A second hopeful sign is, such a clear evidence, that I think the Bush administration and the hawkish Democrats like Hillary Clinton and Joe Biden and even the Department of Defense generals may even be able to see it, that brute force cannot win the day against local resistance efforts. Lebanon and Hizballah, surviving Iraq and the resistance continuing against military might that is so dominating, the United States spending as much as the whole world combined on military activity and Israel being the most sophisticated military in the region, still the resistance in Iraq and Hizballah survived and it seems actually got stronger. My hope is that some of the hubris of the administration in our government may change, and we may start to recognize that we can't win this by shock and awe but need to focus on diplomacy and negotiation. So I think it's also a hopeful sign.

The third hopeful sign for me is the coming out of the closet and into political discussion the reality of the Israeli lobby. Something that anyone in Washington, DC has known about for years but was one of those kinds of elephants in the living room that nobody discusses and thanks to [John] Mearsheimer and [Stephen] Walt, two mainstream realist foreign policy analysts, bringing that issue out to the front, there's actually a discussion about the Israeli lobby and whether or not we sometimes put Israel's interests before U.S. interests. I think that discussion is a hopeful sign as well.

I was also pleased to see to some degree, a [former U.S. Secretary of State] Henry Kissinger article today in the Washington Post. It's lengthy, they gave him a lot of space, a lengthy analysis, but what it basically comes down to is recognizing that things are changing in the Middle East [and] that these non-state actors like Hizballah and Hamas are people we have to recognize exist and deal with. I don't think he quite gets into it, but I think the reality is these actors are, he describes it as a state within a state because they are not just military groups, they are employers, they're social service providers, cultural groups, they provide much more than that and they're very much intertwined and ingrained in the culture. I think that recognizing that they exist and how to face up to that reality is an important step as well and I'm glad to see Kissinger discussing that.

The topic we're talking about today, "Reformulating Policy in the Middle East," is one that is critical to get right. We need to get Middle East policy right. If we don't get it right, it's become clear that we can't have security in the United States.
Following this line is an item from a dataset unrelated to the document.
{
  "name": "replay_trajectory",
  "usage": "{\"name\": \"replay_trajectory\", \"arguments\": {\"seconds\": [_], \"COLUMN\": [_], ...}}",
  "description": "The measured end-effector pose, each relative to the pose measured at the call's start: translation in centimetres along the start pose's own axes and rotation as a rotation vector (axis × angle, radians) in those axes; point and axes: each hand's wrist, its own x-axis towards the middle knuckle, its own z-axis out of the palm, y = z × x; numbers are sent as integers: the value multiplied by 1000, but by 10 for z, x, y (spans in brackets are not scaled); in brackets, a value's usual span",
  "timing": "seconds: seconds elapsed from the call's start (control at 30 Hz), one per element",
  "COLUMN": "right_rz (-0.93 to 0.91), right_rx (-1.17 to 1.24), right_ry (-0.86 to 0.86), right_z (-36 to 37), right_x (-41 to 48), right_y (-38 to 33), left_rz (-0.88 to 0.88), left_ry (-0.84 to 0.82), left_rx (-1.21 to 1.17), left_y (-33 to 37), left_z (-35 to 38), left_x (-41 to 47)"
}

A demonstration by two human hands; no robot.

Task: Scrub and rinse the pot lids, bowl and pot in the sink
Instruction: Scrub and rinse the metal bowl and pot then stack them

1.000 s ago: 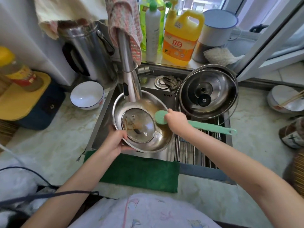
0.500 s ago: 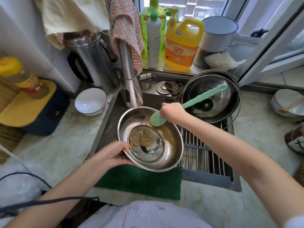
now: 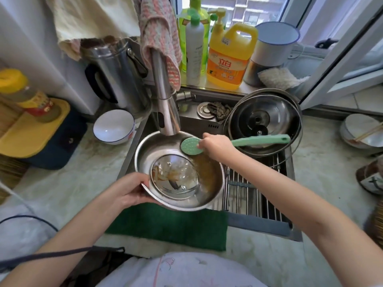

So it's important for U.S. citizens to get it right. Our allies need us to get it right because they can't have security, and the people of the region need us to get it right because the destruction that we saw in Lebanon, the destruction that we're seeing in Iraq, we don't want to see that continue to expand to other countries in the region. So, this is a critical moment to really look at this issue of reformulating policy in the Middle East. It's important that we begin to have a very honest and frank discussion about it.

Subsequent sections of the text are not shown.